Rendezvous with Fear
When her father and stepmother, Antonia, are killed in a road accident, part of Suzanne Cole's legacy is a mystery which has its roots in the aftermath of the bloody Spanish Civil War over twenty years ago. Antonia, she learned, had been married briefly to Carlos, the heir to the de Merito title and the magnificent castle El Regalo del Rey. But then Carlos, the idealistic revolutionary, disappeared and Antonia, wanting the best for their small son, left the child with the de Merito family and returned to England, assuming her husband had been killed. When Suzanne first arrives in Toledo, the chances of solving the mystery of Antonia's past seem remote, but as suspicions and dangers close in on her, she realizes that not only does the austere Count de Merito have something to hide, but that someone is prepared to go to any lengths to prevent her from finding Antonia's son. EVERY MAN A KING is a compelling romantic thriller, set against the backdrop of the rugged Sierra Nevadas in the last years of the Franco regime.
Chosen Child
She was a chosen child, her adoptive parents said, and more dearly loved because of that. It should have been enough, but Julia had an obsessive need to know the story that had been enacted on the other side of that hospital crib from which they had taken her, despite the advice of the family doctor and the vicar to leave well alone. ‘You're crazy,’ Nicholas, the boy-friend, told Julia bluntly. 'You will hate your mother for giving you away, and she will hate you for turning up and spilling the beans to an unsuspecting family.' However, like many another unreasoned and deeply felt desire, Julie's obsession drove her away from security and familiar things on a long pilgrimage. Vicky Maxwell has deftly woven a poignant and moving tale of what ensued when Julia walked in on a woman who, without forgetting, had nonetheless learned to live without her.
A Wind From The Hill
In the eye of the public, handsome Gilbert Crofting is an eminent and respected lawyer. In private, he is a worried widower saddled with the responsibility of three irrepressible daughters and his aged, unpredictable aunt. His new wife, Mummy-Jo to the girls, has packed her bags and quietly left. 'Why?' wails Victoria, who finds herself reluctantly in charge. 'Perhaps we took her too much for granted,' suggests Camilla. 'Perhaps she wanted to be treated like a bride.' 'A bride!' echoes the schoolgirl Deborah, embarrassed and astonished. 'Fa with a bride! Old men don't have brides!' A Wind from the Hill is the story of how the Crofting family, with the help and hindrance of Aunt Belle, aged minx and fairy godmother by turn, battle for their individual rights and for the rights of the young men next door with whom Camilla and Victoria are in love. These two, bitter enemies tangled in a legal complication that leaves one unfairly penniless, the other undeservedly rich, are drawn uncomfortably together by the sisterly devotion of Camilla and Victoria, and set at odds by Gilbert's acceptance of one and disapproval of the other.

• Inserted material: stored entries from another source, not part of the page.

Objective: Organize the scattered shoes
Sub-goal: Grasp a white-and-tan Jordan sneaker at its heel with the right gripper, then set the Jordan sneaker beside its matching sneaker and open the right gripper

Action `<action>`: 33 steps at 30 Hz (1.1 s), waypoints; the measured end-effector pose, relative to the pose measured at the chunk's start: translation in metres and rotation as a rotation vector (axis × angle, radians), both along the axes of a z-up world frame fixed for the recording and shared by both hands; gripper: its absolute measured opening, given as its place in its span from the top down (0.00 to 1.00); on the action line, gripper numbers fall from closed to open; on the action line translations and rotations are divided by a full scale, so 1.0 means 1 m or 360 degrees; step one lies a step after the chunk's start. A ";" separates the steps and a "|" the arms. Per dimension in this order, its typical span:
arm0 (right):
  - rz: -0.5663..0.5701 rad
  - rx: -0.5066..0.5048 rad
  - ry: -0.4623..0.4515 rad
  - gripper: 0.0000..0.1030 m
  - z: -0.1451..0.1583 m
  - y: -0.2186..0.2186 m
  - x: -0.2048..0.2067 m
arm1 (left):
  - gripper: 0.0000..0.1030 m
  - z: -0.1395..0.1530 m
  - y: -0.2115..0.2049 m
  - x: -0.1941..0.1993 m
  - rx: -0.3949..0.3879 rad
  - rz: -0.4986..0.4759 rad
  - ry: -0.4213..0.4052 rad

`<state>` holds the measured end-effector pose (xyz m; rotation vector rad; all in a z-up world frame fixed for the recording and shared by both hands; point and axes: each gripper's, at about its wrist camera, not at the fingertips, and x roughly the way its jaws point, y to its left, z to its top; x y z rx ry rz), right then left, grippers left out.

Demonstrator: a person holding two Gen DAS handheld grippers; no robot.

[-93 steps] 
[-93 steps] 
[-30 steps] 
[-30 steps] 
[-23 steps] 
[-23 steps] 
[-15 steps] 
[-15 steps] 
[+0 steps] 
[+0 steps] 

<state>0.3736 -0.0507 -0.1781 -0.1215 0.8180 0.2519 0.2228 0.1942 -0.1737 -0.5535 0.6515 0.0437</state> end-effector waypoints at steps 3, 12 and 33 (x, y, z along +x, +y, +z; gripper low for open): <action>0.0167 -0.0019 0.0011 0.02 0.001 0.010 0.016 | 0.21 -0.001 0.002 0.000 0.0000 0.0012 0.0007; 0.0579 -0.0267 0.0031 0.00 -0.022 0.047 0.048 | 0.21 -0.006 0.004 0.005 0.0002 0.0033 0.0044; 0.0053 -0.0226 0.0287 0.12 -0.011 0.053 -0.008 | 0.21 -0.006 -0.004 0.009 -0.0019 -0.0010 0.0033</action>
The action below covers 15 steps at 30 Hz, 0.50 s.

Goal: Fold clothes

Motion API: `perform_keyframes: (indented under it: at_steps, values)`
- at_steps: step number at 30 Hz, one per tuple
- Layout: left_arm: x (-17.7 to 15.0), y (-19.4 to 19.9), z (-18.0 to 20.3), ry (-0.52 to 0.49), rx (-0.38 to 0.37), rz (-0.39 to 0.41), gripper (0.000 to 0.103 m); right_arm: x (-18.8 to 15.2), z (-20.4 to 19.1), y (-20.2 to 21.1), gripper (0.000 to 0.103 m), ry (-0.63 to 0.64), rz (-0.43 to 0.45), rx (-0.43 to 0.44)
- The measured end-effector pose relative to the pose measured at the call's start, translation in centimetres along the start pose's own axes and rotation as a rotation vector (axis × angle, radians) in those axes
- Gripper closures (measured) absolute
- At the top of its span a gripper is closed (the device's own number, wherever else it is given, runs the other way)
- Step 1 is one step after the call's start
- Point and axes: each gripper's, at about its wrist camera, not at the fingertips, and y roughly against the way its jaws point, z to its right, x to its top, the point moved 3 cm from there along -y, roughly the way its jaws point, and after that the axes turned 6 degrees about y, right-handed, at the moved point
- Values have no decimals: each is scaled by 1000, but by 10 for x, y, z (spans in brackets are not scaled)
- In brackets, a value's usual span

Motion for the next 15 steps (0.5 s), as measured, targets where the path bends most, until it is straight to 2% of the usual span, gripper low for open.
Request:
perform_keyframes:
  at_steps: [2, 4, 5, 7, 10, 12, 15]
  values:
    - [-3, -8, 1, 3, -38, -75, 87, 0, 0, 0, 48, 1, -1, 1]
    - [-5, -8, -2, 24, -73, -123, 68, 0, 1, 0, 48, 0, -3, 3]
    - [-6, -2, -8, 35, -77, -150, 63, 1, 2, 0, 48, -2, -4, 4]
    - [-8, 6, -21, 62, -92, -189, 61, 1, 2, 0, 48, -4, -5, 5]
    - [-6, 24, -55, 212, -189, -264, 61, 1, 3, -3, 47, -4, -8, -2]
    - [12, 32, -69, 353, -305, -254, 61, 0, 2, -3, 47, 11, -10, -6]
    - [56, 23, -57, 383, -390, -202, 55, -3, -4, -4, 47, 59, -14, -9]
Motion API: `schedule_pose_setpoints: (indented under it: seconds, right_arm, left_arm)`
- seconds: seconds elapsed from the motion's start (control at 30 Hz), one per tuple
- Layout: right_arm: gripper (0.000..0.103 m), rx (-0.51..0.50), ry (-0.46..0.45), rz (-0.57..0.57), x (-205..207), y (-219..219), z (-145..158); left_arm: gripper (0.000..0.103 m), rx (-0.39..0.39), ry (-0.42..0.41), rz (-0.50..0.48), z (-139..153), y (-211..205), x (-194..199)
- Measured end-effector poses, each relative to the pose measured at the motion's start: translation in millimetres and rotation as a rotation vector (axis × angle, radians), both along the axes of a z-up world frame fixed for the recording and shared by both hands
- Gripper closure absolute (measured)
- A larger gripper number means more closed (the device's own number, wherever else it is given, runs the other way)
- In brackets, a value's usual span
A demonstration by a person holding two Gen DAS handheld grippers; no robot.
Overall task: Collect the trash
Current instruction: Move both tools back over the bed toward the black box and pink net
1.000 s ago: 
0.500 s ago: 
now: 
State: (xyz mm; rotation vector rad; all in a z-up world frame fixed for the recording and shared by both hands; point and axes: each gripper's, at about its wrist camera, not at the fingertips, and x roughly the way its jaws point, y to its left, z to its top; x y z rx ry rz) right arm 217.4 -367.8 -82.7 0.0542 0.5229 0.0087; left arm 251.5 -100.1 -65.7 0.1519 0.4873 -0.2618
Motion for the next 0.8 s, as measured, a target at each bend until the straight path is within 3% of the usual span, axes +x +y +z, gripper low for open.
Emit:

Flight To The Villa Mistra
A Mediterranean island... lazy, indolent days of sun and sea... Virginia thought it a longed for haven, a place to hide. But fate is not so easily cheated. For Peter Lesley was there – the man she had first met five years ago at her sister's wedding and found so arrogant. Now at last they could be friends. Why then, was Virginia still on her guard against his particular brand of charm?